• WORK REQUIRED: Transcribe each line of the material with no alterations.
- - - - - - -
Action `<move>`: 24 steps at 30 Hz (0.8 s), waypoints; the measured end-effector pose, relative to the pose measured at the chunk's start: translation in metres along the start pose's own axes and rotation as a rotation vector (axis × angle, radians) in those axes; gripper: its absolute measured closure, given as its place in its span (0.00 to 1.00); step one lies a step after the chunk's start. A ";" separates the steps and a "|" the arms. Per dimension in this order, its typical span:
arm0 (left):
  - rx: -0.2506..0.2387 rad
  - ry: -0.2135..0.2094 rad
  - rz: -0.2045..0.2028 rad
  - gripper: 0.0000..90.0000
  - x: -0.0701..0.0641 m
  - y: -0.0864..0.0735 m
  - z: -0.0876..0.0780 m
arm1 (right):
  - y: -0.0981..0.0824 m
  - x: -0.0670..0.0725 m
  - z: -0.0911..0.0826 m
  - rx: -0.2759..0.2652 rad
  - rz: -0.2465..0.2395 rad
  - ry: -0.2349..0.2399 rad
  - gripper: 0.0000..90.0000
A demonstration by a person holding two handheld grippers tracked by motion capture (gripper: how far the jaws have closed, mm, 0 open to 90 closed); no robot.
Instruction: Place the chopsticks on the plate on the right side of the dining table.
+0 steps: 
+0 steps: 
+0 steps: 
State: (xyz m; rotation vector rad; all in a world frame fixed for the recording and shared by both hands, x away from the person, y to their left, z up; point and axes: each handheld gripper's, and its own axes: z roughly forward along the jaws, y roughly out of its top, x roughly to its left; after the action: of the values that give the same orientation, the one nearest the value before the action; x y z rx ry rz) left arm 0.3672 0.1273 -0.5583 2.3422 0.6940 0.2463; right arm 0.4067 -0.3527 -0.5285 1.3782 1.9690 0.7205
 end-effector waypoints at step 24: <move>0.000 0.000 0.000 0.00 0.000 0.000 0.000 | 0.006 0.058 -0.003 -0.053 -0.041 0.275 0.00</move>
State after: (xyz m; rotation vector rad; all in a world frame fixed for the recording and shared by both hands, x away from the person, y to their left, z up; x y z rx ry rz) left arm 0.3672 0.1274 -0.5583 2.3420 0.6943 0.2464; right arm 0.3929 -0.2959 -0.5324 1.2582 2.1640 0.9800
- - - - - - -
• WRITTEN ANSWER:
Action `<move>`: 24 steps at 30 Hz (0.8 s), waypoints; the measured end-effector pose, relative to the pose measured at the chunk's start: translation in metres along the start pose's own axes and rotation as a rotation vector (axis × angle, radians) in those axes; gripper: its absolute measured closure, given as its place in its span (0.00 to 1.00); step one lies a step after the chunk's start. A ";" separates the steps and a "|" the arms. Per dimension in this order, its typical span:
arm0 (left):
  - rx: -0.2506..0.2387 rad
  - ry: -0.2135..0.2094 rad
  - rz: -0.2045..0.2028 rad
  - gripper: 0.0000..90.0000
  - x: -0.0701..0.0641 m
  - y: -0.0864..0.0735 m
  - z: -0.0876..0.0780 m
arm1 (right):
  - y: -0.0981..0.0824 m
  - x: -0.0670..0.0725 m
  - z: -0.0911..0.0826 m
  - rx: -0.2759..0.2652 rad
  - rz: -0.2465..0.2395 rad
  - ry: -0.2349..0.2399 rad
  - gripper: 0.0000..90.0000
A demonstration by a person holding two handheld grippers tracked by motion capture (gripper: how far the jaws have closed, mm, 0 open to 90 closed); no robot.
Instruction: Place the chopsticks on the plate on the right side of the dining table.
+0 steps: 
+0 steps: 
+0 steps: 
State: (xyz m; rotation vector rad; all in a world frame fixed for the recording and shared by both hands, x away from the person, y to their left, z up; point and axes: each handheld gripper's, and its own axes: z roughly forward along the jaws, y roughly out of its top, x roughly to its left; after the action: of the values that give the same orientation, the one nearest the value before the action; x y z rx ry rz) left arm 0.3672 0.1273 -0.5583 2.3422 0.6940 0.2463; right arm 0.4067 -0.3527 -0.5285 1.3782 1.9690 0.7205
 end-effector waypoints at step 24: <move>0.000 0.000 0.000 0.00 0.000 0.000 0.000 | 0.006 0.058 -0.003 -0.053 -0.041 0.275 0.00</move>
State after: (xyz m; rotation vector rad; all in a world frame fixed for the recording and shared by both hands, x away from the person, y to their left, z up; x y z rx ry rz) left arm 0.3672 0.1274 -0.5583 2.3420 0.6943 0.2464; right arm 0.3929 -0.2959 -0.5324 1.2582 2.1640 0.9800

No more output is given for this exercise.